• [What to work on]
Up to and including the line that contains "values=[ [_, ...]", return every line from the start of the data, unchanged.

• [Data section]
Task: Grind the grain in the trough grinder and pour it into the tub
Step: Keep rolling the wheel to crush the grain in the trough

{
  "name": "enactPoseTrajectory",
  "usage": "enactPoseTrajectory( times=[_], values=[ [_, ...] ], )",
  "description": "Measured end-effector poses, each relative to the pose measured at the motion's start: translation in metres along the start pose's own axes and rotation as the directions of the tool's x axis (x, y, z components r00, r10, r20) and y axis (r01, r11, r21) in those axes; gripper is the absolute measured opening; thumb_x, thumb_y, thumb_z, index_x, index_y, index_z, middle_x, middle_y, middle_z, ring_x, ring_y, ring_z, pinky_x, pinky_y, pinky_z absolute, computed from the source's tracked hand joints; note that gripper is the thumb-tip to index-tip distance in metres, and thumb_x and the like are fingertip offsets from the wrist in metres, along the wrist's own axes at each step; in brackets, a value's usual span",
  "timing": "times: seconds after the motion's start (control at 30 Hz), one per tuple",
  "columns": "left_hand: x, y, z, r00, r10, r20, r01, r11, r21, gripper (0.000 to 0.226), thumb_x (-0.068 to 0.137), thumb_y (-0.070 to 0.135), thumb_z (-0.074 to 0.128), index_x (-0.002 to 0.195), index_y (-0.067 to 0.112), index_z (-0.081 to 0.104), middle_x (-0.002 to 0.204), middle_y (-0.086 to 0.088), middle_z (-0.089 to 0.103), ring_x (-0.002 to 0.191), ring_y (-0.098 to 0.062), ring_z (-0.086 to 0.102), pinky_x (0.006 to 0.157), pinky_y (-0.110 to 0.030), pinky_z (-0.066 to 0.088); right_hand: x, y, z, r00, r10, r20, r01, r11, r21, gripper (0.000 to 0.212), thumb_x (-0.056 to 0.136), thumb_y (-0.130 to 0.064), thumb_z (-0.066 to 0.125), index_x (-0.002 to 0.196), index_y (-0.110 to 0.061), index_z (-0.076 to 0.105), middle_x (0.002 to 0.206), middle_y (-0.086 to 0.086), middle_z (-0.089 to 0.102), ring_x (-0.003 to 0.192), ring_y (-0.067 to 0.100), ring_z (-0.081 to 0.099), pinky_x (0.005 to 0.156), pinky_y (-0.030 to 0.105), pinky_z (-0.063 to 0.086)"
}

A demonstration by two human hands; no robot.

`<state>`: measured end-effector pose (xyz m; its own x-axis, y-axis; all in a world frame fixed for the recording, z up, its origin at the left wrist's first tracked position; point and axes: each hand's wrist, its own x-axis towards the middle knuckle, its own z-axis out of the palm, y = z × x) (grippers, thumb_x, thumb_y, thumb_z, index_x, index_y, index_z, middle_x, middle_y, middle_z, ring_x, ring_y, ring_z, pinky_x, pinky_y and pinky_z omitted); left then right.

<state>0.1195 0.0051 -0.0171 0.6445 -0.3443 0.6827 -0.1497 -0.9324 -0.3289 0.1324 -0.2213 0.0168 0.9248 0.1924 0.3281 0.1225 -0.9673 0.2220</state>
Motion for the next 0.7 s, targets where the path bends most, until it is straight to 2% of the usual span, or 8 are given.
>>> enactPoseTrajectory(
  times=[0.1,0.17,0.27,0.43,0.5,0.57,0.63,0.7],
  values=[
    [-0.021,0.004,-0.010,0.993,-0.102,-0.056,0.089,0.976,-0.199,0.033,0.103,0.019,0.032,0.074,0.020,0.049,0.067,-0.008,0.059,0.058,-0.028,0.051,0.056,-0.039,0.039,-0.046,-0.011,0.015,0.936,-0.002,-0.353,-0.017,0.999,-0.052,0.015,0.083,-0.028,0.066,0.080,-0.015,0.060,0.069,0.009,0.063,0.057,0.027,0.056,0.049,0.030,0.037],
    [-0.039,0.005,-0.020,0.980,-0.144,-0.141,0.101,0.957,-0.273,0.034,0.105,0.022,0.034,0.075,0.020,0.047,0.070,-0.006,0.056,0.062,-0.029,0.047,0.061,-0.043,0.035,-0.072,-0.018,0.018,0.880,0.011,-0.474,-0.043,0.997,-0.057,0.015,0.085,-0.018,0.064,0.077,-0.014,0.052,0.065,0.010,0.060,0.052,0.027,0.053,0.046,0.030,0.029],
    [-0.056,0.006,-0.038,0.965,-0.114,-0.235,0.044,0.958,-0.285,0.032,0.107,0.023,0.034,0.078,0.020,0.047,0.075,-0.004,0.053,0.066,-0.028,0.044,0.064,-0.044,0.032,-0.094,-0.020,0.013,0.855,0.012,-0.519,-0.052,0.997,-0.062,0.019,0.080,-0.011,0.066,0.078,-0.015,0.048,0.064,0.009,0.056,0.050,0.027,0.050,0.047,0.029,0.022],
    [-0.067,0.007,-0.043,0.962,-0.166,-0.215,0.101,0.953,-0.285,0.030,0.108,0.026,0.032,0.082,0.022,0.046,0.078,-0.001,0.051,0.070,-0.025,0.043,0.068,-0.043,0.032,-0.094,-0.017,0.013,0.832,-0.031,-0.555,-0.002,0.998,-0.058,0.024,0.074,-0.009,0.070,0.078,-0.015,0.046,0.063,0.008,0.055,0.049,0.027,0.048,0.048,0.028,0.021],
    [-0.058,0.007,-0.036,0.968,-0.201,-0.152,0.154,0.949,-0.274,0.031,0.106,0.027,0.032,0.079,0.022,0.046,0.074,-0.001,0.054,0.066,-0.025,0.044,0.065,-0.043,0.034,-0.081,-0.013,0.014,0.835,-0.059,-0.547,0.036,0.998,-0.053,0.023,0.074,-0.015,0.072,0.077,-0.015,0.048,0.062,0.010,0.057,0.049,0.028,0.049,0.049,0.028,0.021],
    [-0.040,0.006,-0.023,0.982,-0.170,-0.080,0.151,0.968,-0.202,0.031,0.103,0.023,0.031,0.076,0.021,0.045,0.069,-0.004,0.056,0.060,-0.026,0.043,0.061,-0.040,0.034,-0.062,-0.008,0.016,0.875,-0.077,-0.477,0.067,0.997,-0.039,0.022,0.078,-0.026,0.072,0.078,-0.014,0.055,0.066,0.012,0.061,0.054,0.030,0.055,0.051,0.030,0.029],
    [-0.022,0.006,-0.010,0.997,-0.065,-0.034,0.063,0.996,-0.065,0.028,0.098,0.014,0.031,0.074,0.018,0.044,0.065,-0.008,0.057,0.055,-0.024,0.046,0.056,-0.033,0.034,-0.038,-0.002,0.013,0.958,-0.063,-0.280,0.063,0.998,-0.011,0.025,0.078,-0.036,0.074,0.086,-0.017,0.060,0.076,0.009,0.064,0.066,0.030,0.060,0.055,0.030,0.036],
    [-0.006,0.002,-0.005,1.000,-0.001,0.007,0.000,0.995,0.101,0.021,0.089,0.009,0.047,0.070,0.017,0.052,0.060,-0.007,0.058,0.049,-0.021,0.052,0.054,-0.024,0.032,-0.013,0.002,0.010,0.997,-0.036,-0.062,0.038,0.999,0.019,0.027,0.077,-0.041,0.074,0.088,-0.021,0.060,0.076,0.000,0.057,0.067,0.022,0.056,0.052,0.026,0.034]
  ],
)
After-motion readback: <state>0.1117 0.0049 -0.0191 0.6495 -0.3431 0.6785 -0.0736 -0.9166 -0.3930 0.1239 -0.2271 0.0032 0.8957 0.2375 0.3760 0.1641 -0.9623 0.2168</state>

• [Exercise result]
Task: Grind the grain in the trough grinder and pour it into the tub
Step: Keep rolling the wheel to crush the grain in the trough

{
  "name": "enactPoseTrajectory",
  "usage": "enactPoseTrajectory( times=[_], values=[ [_, ...] ], )",

No part of the exercise remains open.